Records for this task
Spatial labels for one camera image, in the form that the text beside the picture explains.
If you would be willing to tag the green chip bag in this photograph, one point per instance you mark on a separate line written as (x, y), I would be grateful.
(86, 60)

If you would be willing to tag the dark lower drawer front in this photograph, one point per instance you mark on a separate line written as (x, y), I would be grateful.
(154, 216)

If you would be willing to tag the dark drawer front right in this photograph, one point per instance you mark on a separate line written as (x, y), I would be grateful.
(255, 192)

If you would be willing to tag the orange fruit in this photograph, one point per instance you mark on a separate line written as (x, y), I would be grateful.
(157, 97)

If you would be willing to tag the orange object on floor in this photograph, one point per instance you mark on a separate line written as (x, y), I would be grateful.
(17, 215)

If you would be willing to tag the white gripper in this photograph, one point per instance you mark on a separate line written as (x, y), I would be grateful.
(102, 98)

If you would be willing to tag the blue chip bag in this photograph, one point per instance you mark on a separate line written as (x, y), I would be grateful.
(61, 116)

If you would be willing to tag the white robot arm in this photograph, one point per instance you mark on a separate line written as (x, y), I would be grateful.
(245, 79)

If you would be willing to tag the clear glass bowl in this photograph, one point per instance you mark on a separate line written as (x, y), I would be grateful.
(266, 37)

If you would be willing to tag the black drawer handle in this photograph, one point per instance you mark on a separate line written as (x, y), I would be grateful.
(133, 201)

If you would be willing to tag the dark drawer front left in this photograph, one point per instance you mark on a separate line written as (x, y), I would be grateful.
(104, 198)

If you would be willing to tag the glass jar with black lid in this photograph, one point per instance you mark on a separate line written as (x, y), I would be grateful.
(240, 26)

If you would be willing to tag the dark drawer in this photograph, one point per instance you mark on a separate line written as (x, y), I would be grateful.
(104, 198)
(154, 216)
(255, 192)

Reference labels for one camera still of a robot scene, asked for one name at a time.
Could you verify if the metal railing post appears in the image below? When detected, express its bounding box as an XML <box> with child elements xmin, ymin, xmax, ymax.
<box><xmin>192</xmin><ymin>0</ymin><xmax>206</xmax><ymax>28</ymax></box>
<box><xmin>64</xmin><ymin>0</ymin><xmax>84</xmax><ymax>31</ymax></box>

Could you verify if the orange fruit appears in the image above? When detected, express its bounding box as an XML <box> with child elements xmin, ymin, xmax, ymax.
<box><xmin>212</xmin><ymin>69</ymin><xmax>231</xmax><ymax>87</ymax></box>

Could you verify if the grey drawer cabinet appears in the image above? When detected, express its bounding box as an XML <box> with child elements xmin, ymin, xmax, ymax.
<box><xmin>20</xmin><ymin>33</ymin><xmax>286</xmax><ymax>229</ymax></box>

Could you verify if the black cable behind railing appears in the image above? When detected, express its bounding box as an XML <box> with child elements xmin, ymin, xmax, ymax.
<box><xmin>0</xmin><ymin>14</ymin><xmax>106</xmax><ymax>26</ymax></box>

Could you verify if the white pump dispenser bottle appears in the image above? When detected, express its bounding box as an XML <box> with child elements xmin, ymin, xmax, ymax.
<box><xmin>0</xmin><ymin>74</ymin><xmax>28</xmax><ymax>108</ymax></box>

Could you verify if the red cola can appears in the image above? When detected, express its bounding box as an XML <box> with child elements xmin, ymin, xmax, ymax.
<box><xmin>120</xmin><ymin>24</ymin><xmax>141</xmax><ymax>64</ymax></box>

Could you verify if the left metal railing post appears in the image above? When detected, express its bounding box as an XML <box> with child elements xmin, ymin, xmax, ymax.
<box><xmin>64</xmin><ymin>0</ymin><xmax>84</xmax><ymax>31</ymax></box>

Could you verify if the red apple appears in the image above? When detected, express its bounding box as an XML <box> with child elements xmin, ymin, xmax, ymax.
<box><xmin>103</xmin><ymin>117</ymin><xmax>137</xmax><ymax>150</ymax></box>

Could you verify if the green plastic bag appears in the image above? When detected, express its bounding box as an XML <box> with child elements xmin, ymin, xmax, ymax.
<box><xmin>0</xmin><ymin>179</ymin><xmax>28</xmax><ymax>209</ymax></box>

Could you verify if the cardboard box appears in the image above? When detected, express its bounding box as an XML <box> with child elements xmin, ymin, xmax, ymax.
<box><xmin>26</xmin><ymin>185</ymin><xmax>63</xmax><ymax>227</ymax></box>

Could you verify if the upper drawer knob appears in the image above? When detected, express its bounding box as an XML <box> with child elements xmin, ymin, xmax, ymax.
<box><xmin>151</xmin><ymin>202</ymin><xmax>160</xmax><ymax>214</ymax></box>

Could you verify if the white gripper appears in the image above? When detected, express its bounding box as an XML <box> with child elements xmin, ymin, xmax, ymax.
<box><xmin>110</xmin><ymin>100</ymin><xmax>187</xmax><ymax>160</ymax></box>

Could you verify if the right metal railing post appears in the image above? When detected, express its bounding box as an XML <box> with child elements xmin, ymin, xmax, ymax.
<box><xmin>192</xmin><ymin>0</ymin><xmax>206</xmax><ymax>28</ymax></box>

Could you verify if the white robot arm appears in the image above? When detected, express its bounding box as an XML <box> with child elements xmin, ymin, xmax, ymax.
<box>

Work item
When the material above is given again, every line must match it exactly.

Task response
Spatial labels for one camera image, in the form that the text beside the picture explains.
If you would be willing to tag the green chip bag in this photograph, one point per instance you mark on a separate line written as (x, y), I would be grateful.
(86, 60)

If you would be willing to tag the dark lower drawer front in this photograph, one point per instance you mark on a separate line written as (x, y), I would be grateful.
(154, 216)

If you would be willing to tag the dark drawer front right in this photograph, one point per instance you mark on a separate line written as (x, y), I would be grateful.
(255, 192)

If you would be willing to tag the orange fruit in this photograph, one point per instance you mark on a separate line written as (x, y), I would be grateful.
(157, 97)

If you would be willing to tag the orange object on floor in this photograph, one point per instance you mark on a separate line written as (x, y), I would be grateful.
(17, 215)

If you would be willing to tag the white gripper in this photograph, one point per instance you mark on a separate line written as (x, y), I would be grateful.
(102, 98)

If you would be willing to tag the blue chip bag in this photograph, one point per instance you mark on a separate line written as (x, y), I would be grateful.
(61, 116)

If you would be willing to tag the white robot arm in this photograph, one point per instance you mark on a separate line written as (x, y), I would be grateful.
(245, 79)

If you would be willing to tag the clear glass bowl in this photograph, one point per instance you mark on a separate line written as (x, y), I would be grateful.
(266, 37)

If you would be willing to tag the black drawer handle in this photograph, one point per instance you mark on a separate line written as (x, y), I would be grateful.
(133, 201)

If you would be willing to tag the dark drawer front left in this photograph, one point per instance you mark on a separate line written as (x, y), I would be grateful.
(104, 198)

If you would be willing to tag the glass jar with black lid in this photograph, one point per instance you mark on a separate line written as (x, y), I would be grateful.
(240, 26)

If you would be willing to tag the dark drawer in this photograph, one point per instance you mark on a separate line written as (x, y), I would be grateful.
(104, 198)
(154, 216)
(255, 192)

Reference labels for one camera still of a robot scene, asked for one name at a time.
Could you verify if the metal railing post appears in the image below? When detected, express its bounding box as an XML <box> with child elements xmin, ymin, xmax, ymax.
<box><xmin>192</xmin><ymin>0</ymin><xmax>206</xmax><ymax>28</ymax></box>
<box><xmin>64</xmin><ymin>0</ymin><xmax>84</xmax><ymax>31</ymax></box>

Could you verify if the orange fruit appears in the image above? When detected, express its bounding box as an XML <box> with child elements xmin, ymin, xmax, ymax.
<box><xmin>212</xmin><ymin>69</ymin><xmax>231</xmax><ymax>87</ymax></box>

Could you verify if the grey drawer cabinet appears in the image above? When detected, express its bounding box as an XML <box> with child elements xmin, ymin, xmax, ymax.
<box><xmin>20</xmin><ymin>33</ymin><xmax>286</xmax><ymax>229</ymax></box>

Could you verify if the black cable behind railing appears in the image above? When detected, express its bounding box as an XML <box> with child elements xmin, ymin, xmax, ymax.
<box><xmin>0</xmin><ymin>14</ymin><xmax>106</xmax><ymax>26</ymax></box>

Could you verify if the white pump dispenser bottle appears in the image above? When detected, express its bounding box as an XML <box> with child elements xmin, ymin, xmax, ymax.
<box><xmin>0</xmin><ymin>74</ymin><xmax>28</xmax><ymax>108</ymax></box>

Could you verify if the red cola can appears in the image above? When detected, express its bounding box as an XML <box> with child elements xmin, ymin, xmax, ymax.
<box><xmin>120</xmin><ymin>24</ymin><xmax>141</xmax><ymax>64</ymax></box>

Could you verify if the left metal railing post appears in the image above? When detected, express its bounding box as an XML <box> with child elements xmin, ymin, xmax, ymax.
<box><xmin>64</xmin><ymin>0</ymin><xmax>84</xmax><ymax>31</ymax></box>

Could you verify if the red apple appears in the image above? When detected, express its bounding box as an XML <box> with child elements xmin, ymin, xmax, ymax.
<box><xmin>103</xmin><ymin>117</ymin><xmax>137</xmax><ymax>150</ymax></box>

Could you verify if the green plastic bag appears in the image above? When detected, express its bounding box as an XML <box> with child elements xmin, ymin, xmax, ymax.
<box><xmin>0</xmin><ymin>179</ymin><xmax>28</xmax><ymax>209</ymax></box>

Could you verify if the cardboard box appears in the image above? When detected, express its bounding box as an XML <box> with child elements xmin, ymin, xmax, ymax.
<box><xmin>26</xmin><ymin>185</ymin><xmax>63</xmax><ymax>227</ymax></box>

Could you verify if the upper drawer knob appears in the image above? When detected, express its bounding box as an XML <box> with child elements xmin, ymin, xmax, ymax.
<box><xmin>151</xmin><ymin>202</ymin><xmax>160</xmax><ymax>214</ymax></box>

Could you verify if the white gripper appears in the image above? When detected, express its bounding box as an XML <box> with child elements xmin, ymin, xmax, ymax.
<box><xmin>110</xmin><ymin>100</ymin><xmax>187</xmax><ymax>160</ymax></box>

Could you verify if the right metal railing post appears in the image above? When detected, express its bounding box as an XML <box> with child elements xmin, ymin, xmax, ymax.
<box><xmin>192</xmin><ymin>0</ymin><xmax>206</xmax><ymax>28</ymax></box>

Could you verify if the white robot arm appears in the image above? When detected, express its bounding box as an XML <box> with child elements xmin, ymin, xmax, ymax.
<box>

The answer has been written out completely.